▸ PROBLEM STATEMENT:
Could you write out the line containing "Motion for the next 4" and all the lines below it in the data, exactly, through the final one and nothing else?

*** MATERIAL FOR THIS EXERCISE

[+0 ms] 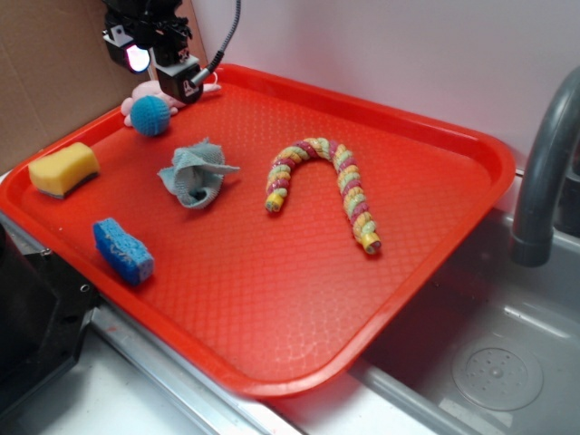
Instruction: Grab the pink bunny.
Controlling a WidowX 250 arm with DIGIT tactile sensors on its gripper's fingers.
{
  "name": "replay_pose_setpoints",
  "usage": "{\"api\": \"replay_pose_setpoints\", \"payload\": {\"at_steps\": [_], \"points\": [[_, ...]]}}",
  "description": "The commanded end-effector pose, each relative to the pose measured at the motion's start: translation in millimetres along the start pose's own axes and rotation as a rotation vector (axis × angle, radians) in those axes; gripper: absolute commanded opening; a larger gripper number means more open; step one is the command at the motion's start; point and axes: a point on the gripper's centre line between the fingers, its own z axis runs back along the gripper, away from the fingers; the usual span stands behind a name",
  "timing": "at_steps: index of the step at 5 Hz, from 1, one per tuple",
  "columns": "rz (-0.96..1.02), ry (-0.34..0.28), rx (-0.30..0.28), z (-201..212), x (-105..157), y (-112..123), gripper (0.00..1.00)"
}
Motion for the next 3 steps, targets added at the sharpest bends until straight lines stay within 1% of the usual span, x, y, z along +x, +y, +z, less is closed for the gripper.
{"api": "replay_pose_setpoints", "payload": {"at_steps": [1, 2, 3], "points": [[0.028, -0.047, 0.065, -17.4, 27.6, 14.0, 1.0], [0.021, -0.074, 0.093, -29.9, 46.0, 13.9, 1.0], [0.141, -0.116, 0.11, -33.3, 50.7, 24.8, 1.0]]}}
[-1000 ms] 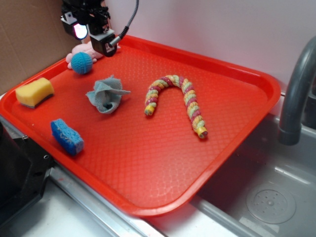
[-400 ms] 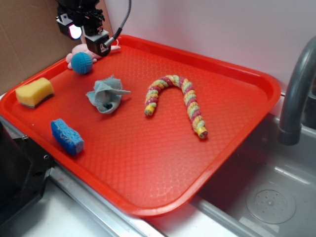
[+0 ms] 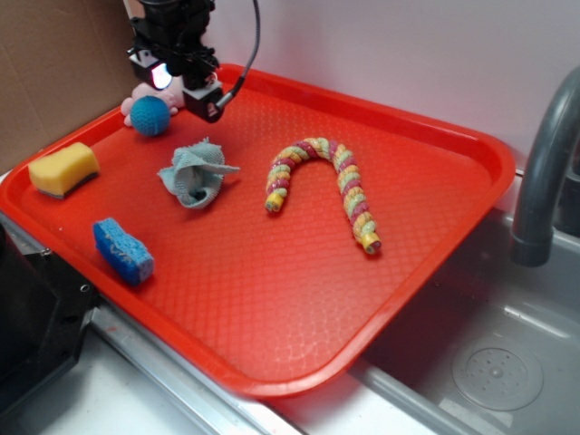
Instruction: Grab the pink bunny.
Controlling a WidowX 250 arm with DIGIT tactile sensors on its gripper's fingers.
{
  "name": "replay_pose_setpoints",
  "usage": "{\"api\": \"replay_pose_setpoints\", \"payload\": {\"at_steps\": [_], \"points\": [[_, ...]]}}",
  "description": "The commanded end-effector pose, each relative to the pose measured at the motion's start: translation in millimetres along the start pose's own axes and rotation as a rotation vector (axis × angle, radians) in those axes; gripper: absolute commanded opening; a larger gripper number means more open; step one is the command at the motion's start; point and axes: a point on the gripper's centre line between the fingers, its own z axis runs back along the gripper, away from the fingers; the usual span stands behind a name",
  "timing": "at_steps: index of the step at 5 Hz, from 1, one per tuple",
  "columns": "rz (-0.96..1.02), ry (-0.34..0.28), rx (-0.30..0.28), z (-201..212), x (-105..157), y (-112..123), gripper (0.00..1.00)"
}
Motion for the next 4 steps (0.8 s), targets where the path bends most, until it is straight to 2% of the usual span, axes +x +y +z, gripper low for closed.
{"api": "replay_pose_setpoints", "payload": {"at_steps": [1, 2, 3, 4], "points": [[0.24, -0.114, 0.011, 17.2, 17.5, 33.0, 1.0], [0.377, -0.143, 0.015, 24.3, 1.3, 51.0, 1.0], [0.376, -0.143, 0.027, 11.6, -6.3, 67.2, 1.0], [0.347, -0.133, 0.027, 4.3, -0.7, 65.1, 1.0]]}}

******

▸ RESULT OF THE TASK:
Motion for the next 4 steps (0.8 s), targets where the path bends most, until it is straight to 2% of the usual span, axes +x +y +z, gripper low for closed.
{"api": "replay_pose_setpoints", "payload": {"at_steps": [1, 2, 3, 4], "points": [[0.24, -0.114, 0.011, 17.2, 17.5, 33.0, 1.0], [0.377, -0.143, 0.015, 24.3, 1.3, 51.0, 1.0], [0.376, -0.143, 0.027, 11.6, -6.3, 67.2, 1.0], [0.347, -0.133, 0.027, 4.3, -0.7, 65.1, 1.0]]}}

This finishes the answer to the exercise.